### Aim of the task
Starting at the line that contains "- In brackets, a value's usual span" and stopping at the line that contains "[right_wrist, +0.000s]", transcribe every line of the material below exactly; pictures stay out.

### Given material
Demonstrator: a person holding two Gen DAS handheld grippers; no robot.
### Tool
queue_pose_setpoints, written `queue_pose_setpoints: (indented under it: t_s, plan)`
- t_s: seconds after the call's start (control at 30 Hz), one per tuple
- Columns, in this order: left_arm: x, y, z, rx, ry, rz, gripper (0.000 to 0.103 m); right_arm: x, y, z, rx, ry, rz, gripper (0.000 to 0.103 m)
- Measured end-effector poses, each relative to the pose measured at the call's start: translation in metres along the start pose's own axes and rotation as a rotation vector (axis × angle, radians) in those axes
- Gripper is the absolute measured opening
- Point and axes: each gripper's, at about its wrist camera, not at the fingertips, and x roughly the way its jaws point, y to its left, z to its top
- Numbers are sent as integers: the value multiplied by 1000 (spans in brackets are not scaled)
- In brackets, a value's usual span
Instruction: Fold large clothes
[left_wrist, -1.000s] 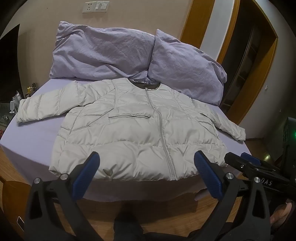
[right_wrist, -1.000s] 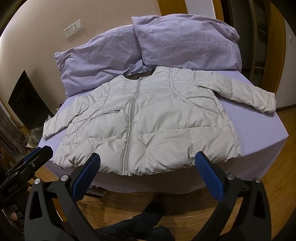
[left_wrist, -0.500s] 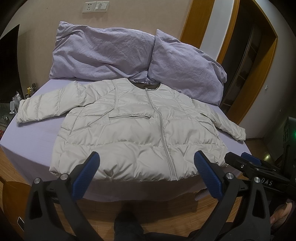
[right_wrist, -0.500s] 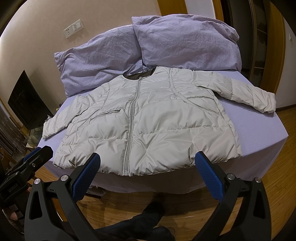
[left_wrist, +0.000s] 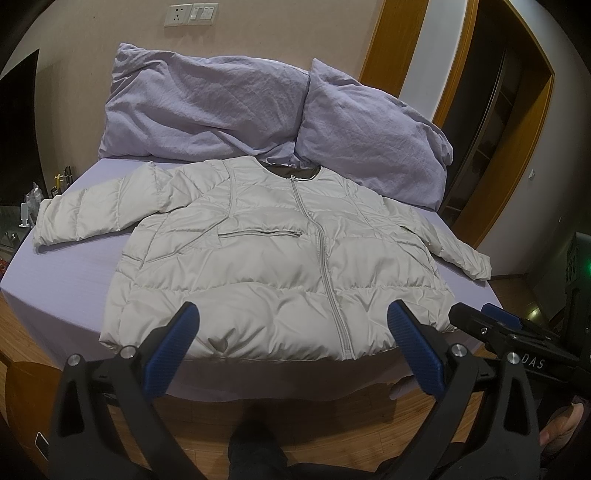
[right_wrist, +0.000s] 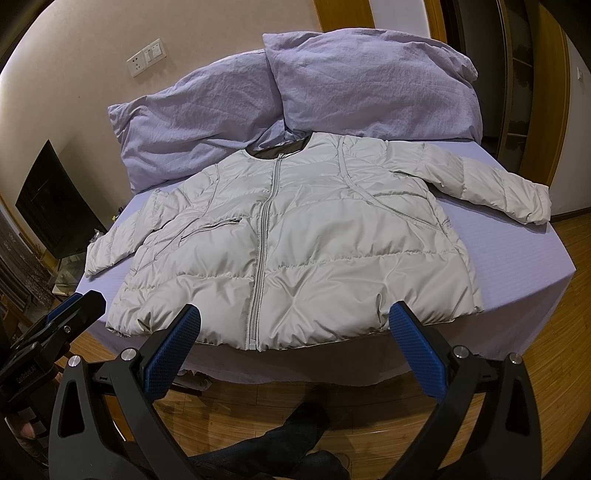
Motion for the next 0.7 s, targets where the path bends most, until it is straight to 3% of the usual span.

### Solution below
- In brackets, a value's usual span
Instruction: Fold large clothes
[left_wrist, -1.000s] 
[right_wrist, -1.000s] 
[left_wrist, -0.500s] 
[right_wrist, -0.500s] 
[left_wrist, +0.000s] 
[right_wrist, +0.000s] 

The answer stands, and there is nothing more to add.